By — McGraw-Hill Professional
Updated on Sep 18, 2011

High-speed Particles

You’ve heard expressions such as electron rest mass , which refers to the theoretical mass of an electron when it is not moving relative to an observer. If an electron is observed whizzing by at relativistic speed, it has a mass greater than its rest mass and thus will have momentum and kinetic energy greater than is implied by the formulas used in classical physics. This, unlike spatial distortion, is more than a mere “mind experiment.” There is little practical concern about spatial distortion in most situations, at least nowadays. (A thousand years from now, when we are roaming among the stars, we should expect that things will be different!) When electrons move at high enough speed, they attain properties of much more massive particles and acquire some of the properties of x-rays or gamma rays such as are emitted by radioactive substances. There is a name for high-speed electrons that act this way: beta particles .

Physicists take advantage of the relativistic effects on the masses of protons, helium nuclei, neutrons, and other subatomic particles. When these particles are subjected to powerful electrical and magnetic fields in a device called a particle accelerator , they get moving so fast that their mass increases because of relativistic effects. When the particles strike atoms of matter, the nuclei of those target atoms are fractured. It takes quite a wallop to break up the nucleus of an atom! When this happens, energy can be released in the form of infrared, visible light, ultraviolet, x-rays, and gamma rays, as well as a potpourri of exotic particles.

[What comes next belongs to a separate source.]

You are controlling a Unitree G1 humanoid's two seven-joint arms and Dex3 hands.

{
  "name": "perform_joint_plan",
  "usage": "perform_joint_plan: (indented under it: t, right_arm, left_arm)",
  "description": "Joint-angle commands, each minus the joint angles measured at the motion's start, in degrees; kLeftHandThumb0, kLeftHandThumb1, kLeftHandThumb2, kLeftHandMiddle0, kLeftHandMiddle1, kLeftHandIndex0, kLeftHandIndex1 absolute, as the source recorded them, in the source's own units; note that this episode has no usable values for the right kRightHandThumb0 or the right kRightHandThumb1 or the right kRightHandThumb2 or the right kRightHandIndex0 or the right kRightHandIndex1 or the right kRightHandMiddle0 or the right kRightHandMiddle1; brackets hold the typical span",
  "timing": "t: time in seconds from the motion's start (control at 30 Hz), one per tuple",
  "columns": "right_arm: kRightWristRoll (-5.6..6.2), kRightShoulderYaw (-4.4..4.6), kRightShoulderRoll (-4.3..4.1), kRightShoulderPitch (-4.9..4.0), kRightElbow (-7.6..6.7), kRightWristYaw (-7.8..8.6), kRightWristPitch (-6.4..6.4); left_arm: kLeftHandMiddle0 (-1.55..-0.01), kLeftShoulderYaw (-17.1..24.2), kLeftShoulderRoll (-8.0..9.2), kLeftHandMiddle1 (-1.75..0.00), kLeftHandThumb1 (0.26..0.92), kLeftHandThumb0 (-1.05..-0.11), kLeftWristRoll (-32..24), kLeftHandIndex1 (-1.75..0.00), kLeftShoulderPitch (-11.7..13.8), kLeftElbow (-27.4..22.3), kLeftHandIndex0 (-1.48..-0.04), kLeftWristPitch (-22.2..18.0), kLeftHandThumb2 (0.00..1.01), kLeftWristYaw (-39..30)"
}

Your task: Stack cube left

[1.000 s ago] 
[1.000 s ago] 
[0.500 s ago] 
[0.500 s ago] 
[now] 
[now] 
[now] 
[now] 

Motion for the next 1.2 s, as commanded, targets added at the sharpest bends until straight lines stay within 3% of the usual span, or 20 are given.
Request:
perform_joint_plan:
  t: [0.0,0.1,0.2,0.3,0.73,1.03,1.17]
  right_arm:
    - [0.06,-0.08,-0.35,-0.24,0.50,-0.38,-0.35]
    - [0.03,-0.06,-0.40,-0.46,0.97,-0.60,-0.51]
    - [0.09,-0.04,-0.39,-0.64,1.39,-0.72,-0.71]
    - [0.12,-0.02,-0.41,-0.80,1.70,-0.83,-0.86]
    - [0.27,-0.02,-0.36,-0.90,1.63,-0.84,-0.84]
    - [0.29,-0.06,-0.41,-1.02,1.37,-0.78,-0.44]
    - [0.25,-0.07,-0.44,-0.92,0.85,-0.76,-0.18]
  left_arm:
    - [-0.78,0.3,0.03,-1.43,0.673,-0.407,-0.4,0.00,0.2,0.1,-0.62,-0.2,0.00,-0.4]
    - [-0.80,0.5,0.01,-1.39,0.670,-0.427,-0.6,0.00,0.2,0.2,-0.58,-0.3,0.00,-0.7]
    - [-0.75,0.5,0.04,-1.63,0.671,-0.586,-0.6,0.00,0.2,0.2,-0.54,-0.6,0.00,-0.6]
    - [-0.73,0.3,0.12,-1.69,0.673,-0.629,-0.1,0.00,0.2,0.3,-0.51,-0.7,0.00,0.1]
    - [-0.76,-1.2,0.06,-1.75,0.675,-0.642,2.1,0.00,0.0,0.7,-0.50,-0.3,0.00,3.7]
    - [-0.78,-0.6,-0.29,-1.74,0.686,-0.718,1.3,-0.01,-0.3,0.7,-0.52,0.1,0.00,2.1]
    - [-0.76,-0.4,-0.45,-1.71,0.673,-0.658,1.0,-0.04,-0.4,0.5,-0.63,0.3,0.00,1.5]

If astronauts ever travel long distances through space in ships moving at speeds near the speed of light, relativistic mass increase will be a dire concern. While the astronaut’s own bodies won’t seem unnaturally massive, and the objects inside the ship will appear to have normal mass too, the particles whizzing by outside will gain real mass. It is scary enough to think about what will happen when a 1-kg meteoroid strikes a space ship traveling at 99.9 percent of the speed of light. But that 1-kg stone will mass more than 22 kg when u = 0.999, that is, at 99.9 percent of the speed of light. As if this is not bad enough, every atomic nucleus outside the ship will strike the vessel’s shell at relativistic speed, producing deadly radiation.

Experimental Confirmation

Relativistic time dilation and mass increase have been measured under controlled conditions, and the results concur with Einstein’s formulas stated earlier. Thus these effects are more than mere tricks of the imagination.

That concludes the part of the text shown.